SEC v. Contorinis: SEC gets Powerful New Tool—For Now

The following post comes to us from Paul N. Monnin, partner in the Litigation and Regulatory practice at DLA Piper LLP, and is based on a DLA Piper publication by Mr. Monnin and Zachary LeVasseur.

The Second Circuit Court of Appeals has broadened the Securities and Exchange Commission’s power to seek civil disgorgement of profits from insider trading violations even where an individual did not personally profit from the illegal trades.

In its panel opinion in SEC v. Contorinis, decided on February 18, the Second Circuit upheld a trial court order requiring that Joseph Contorinis, the former managing director of the Jeffries Paragon Fund, disgorge more than US$7 million in unlawful profits obtained by the fund as a result of Contorinis’s trading on material nonpublic information. This is despite the fact that he did not trade with his own personal assets and his personal compensation from the trades amounted to only US$427,875.

In a two-to-one vote, the Second Circuit panel rejected Contorinis’s argument that disgorgement is limited to personal, as opposed to institutional, profit on insider trading activity. The panel analogized the relationship between a fund manager and the fund to that of a tipper and a tippee, holding that “the district courts possess discretion to allocate disgorgement liability for insider trading to those responsible for the illegal acts, including to those with investment power over third-party accounts used to make illegal investments as well as to tippers.”

It is important to note, however, that the Contorinis panel “[did] not conclude that district courts must impose disgorgement liability for insider trading upon wrongdoers when the gains accrue to innocent third parties, but rather that the district courts may elect to do so in appropriate circumstances.” Even after Contorinis, disgorgement remains fundamentally an equitable remedy entrusted to the broad discretion of the district courts.

The Contorinis panel also recognized in a footnote that, “[c]ircuits which have considered related issues are mixed regarding the extent to which a party can be ordered to disgorge total gain from an unlawful act, when the party has not personally received the full benefit of the wrongdoing.” As an example, the panel pointed to SEC v. Blatt, 583 F.2d 1325 (5th Cir. 1978), which “vacated a district court’s order that individual, knowing participants in an illegal securities scheme [must] disgorge amounts beyond their personal gain.”

In addition, Contorinis appears ripe for en banc review by the full Second Circuit. In a strong dissent, Judge Denny Chin explained that the panel’s decision is inconsistent with the Second Circuit’s recent decision in the parallel criminal case, United States v. Contorinis, 692 F.3d 136, 145–48 (2nd Cir. 2012), which held that criminal forfeiture of ill-gotten gains is limited to a defendant’s individual gain. Notably, Judge Chin was also a member of the Second Circuit panel in the criminal case.
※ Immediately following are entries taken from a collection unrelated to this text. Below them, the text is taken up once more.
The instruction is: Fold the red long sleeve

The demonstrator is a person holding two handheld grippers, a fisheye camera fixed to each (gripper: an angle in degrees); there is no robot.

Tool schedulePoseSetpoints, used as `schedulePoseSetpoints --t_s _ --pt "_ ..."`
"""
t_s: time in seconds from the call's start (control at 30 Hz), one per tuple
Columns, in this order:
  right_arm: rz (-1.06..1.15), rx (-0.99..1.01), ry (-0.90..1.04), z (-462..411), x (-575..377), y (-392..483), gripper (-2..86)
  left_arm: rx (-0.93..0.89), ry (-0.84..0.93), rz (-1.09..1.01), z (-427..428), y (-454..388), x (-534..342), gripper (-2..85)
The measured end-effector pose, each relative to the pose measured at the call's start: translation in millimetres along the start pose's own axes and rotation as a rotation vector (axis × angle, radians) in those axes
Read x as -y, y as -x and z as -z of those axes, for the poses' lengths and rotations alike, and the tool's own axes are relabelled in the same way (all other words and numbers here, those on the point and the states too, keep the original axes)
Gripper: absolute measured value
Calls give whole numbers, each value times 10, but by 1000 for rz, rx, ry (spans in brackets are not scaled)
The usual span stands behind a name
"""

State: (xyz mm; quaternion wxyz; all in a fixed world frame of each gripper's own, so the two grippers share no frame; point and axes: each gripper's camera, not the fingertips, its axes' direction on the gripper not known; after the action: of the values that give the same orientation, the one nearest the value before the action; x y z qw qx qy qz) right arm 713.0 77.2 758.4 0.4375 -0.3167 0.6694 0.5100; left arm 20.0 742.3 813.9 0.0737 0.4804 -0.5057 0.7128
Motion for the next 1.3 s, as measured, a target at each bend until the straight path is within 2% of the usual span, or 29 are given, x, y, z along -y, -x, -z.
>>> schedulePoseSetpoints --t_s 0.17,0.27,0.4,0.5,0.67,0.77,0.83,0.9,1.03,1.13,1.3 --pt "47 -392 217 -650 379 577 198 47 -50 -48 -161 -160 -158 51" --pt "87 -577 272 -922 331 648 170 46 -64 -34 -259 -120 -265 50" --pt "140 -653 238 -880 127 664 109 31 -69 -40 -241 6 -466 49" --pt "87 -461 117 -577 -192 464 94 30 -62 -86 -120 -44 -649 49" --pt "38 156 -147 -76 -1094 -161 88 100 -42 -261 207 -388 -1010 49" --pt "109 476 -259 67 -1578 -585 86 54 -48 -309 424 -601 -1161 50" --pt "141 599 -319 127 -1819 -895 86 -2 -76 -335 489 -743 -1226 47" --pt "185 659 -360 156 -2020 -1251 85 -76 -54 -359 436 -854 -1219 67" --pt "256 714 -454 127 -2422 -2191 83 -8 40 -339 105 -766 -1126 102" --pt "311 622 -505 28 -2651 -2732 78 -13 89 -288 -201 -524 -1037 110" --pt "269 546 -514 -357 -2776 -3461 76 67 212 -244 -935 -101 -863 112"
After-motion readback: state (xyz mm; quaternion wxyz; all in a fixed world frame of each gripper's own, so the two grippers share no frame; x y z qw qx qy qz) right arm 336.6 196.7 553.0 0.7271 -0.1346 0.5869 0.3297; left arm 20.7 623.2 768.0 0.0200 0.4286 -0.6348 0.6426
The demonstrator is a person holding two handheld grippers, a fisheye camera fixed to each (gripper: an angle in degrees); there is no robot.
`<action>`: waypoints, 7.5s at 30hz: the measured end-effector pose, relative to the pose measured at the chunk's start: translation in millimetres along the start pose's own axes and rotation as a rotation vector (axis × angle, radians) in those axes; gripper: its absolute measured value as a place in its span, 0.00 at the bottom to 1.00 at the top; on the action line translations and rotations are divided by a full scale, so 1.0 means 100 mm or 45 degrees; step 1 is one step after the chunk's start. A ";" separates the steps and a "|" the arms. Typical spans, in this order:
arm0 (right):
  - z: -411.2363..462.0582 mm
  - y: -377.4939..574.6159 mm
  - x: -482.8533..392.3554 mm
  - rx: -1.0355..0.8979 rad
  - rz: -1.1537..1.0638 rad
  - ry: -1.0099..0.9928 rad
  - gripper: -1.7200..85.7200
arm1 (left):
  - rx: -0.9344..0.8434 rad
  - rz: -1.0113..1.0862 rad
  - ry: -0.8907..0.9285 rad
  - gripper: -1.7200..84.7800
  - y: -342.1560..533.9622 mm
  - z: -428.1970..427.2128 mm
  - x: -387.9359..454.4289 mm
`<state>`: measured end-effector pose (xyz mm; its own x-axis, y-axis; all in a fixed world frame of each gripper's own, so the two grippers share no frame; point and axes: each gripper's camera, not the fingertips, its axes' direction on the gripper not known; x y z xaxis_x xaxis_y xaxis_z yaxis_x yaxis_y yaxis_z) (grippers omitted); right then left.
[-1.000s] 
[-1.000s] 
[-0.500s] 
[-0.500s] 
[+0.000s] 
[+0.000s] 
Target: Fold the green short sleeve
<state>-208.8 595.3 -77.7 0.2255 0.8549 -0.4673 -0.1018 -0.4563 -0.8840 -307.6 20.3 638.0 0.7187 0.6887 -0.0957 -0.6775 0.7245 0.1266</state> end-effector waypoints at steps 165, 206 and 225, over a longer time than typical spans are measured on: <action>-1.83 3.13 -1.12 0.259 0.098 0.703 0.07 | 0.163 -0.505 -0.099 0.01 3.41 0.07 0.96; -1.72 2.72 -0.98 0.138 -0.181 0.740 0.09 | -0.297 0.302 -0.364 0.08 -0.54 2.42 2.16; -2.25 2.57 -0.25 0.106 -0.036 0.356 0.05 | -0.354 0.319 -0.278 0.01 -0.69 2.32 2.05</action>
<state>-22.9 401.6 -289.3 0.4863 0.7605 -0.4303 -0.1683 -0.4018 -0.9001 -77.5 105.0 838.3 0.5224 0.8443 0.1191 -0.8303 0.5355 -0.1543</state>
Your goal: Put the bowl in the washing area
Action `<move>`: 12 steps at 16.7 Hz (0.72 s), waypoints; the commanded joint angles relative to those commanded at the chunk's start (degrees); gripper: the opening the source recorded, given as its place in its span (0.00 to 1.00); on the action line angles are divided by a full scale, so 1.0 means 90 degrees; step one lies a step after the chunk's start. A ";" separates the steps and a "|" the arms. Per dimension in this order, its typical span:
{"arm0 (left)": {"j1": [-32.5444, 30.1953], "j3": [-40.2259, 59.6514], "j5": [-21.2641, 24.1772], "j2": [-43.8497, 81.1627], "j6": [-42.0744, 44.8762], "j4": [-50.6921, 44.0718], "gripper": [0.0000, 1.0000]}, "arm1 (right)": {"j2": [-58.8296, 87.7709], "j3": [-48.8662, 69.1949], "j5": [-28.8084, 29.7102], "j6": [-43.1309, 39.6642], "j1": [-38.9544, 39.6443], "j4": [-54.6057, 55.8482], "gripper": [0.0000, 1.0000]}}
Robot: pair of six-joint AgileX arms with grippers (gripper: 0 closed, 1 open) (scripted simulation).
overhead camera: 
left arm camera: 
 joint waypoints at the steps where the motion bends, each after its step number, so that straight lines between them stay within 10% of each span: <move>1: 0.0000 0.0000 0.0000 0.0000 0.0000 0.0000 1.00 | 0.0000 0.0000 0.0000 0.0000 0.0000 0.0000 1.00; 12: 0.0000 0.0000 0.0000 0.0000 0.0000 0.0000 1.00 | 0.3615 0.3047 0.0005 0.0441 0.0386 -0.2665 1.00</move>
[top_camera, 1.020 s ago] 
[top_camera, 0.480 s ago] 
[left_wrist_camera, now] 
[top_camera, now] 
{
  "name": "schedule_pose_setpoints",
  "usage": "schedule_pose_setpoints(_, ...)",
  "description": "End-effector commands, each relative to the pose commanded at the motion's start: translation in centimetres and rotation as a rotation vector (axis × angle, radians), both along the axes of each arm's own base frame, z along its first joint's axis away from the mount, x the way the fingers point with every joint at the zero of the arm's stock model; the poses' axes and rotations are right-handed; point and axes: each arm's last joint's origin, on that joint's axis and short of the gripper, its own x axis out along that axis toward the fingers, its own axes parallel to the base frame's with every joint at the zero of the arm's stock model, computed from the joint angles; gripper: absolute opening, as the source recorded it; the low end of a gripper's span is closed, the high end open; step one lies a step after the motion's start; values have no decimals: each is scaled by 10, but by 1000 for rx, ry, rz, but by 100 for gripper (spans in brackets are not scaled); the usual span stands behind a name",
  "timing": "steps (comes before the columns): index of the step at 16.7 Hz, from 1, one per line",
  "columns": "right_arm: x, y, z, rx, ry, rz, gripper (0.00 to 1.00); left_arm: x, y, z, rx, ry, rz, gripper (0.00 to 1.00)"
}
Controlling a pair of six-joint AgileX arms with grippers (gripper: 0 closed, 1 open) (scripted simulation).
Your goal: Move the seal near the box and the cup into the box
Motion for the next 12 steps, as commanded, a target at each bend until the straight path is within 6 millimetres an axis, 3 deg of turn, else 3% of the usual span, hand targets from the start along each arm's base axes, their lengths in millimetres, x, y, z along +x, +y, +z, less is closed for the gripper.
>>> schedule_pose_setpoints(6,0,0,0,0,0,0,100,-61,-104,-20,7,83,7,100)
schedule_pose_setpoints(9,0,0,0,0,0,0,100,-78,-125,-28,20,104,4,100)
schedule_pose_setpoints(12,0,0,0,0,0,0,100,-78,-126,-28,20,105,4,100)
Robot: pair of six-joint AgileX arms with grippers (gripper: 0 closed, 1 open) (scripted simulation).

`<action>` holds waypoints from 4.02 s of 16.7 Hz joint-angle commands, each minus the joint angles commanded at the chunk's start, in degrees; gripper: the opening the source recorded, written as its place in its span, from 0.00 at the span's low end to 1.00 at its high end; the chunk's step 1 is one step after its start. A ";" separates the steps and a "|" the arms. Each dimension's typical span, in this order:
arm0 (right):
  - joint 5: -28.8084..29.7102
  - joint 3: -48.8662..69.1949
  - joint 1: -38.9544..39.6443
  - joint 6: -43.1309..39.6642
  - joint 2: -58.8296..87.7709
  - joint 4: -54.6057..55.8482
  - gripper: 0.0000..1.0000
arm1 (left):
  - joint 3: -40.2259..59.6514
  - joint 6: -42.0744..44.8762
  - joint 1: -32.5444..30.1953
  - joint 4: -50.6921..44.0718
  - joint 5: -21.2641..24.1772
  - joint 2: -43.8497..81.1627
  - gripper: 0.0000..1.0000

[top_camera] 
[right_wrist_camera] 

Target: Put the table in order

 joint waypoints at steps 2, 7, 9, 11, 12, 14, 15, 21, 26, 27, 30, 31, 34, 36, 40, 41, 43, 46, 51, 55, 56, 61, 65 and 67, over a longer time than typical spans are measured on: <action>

For now, however, Contorinis gives the SEC a powerful tool to impose considerably greater financial liability against fund managers and others who trade on behalf of third parties, including the investment entities that they own or that employ them, using insider information. It is also an open question whether the SEC will seek to apply this disgorgement holding in other securities fraud contexts.